Symantec: Cybercrime costs $114 billion a year

Norton Cybercrime 2011 $388 bln

Symantec has released its Norton CyberCrime Report for 2011, and if you thought business was good for smartphone and mobile device makers…well, business appears to be good for cybercriminals too. According to Symantec, some 431 million adults worldwide were victims of cybercrime in the last year, with the total cost of those crimes amounting to some $114 billion. And when Symantec figures in the value of the time victims lost to that crime, the cost goes up another $274 billion to $388 billion. If those figures hold water, it potentially makes the the cost of online crime worldwide larger than the global trade in heroin, marijuana, and cocaine combined.

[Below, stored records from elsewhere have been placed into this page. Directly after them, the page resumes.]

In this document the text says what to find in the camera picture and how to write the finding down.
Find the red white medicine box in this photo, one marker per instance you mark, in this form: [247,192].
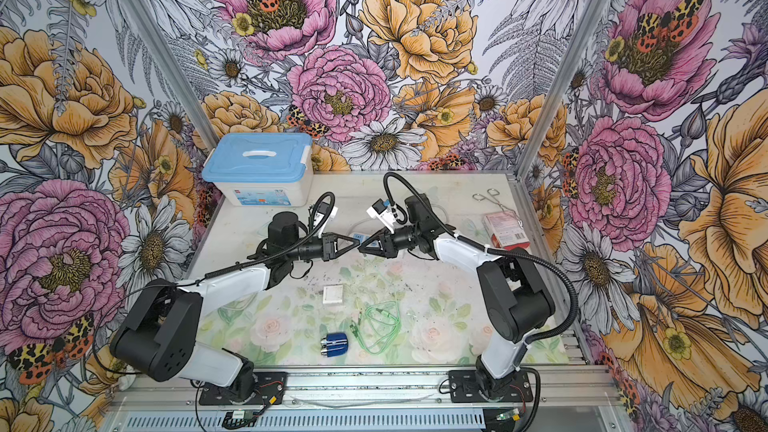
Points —
[505,230]

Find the white usb charger adapter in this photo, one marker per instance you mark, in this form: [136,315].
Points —
[333,294]

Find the blue lid storage box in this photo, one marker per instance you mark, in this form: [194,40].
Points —
[262,169]

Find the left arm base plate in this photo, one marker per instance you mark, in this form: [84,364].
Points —
[258,389]

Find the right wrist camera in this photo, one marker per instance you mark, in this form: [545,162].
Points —
[385,213]

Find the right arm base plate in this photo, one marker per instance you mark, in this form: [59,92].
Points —
[474,386]

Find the aluminium front rail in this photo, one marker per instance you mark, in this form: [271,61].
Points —
[371,398]

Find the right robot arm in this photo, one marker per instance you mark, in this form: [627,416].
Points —
[516,298]

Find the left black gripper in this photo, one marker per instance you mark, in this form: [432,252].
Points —
[329,242]

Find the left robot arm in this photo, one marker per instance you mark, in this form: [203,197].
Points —
[158,338]

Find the metal surgical scissors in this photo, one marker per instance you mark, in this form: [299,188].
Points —
[491,195]

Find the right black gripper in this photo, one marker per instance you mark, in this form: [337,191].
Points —
[388,241]

“There is a serious disconnect in how people view the threat of cybercrime,” said Norton lead cybersecurity advisor Adam Palmer, in a statement. “Over the past 12 months, three times as many adults surveyed have suffered from online crime versus offline crime, yet less than a third of respondents think they are more likely to become a victim of cybercrime than physical world crime in the next year.”

According to the report, over two thirds of online adults say they have been a victim of cybercrime in their lifetimes—and Symantec reports that 10 percent of adults say they have been victims of online crime on their mobile phones.

Norton Cybercrime 2011 number of victims

Illustrating the disconnect between users’ awareness of cybercrime and what they do about it, Symantec says that 74 percent of respondents in its survey said they were always aware of cybercrime, but 41 percent of respondents don’t use an up-to-date security package to protect their personal information. The rate is even worse amongst mobile users: Symantec found just 16 percent use up-to-date mobile security products.

Further, Symantec found that less than half its respondents reviewed their credit card statements regularly for fraudulent activity, and a whopping 61 percent either don’t use complex passwords or change them regularly.

Of course, some of Symantec’s assessment of respondents security habits is self-serving: the company develops Norton Antivirus and other security software, and the survey doesn’t say whether it takes into account users on Mac OS X and other platforms that, to date, haven’t experienced anywhere near the level of malware and security threats to which Windows users are subjected, and hence have a far lower real-world need for up-to-date security software.

And who are the most likely victims of cybercrime? According to Symantec, it’s men aged 18 to 31 who access the Internet from their phone.

Symantec’s survey covered over 12,700 adults in 24 countries, and was conducted in February and March 2011.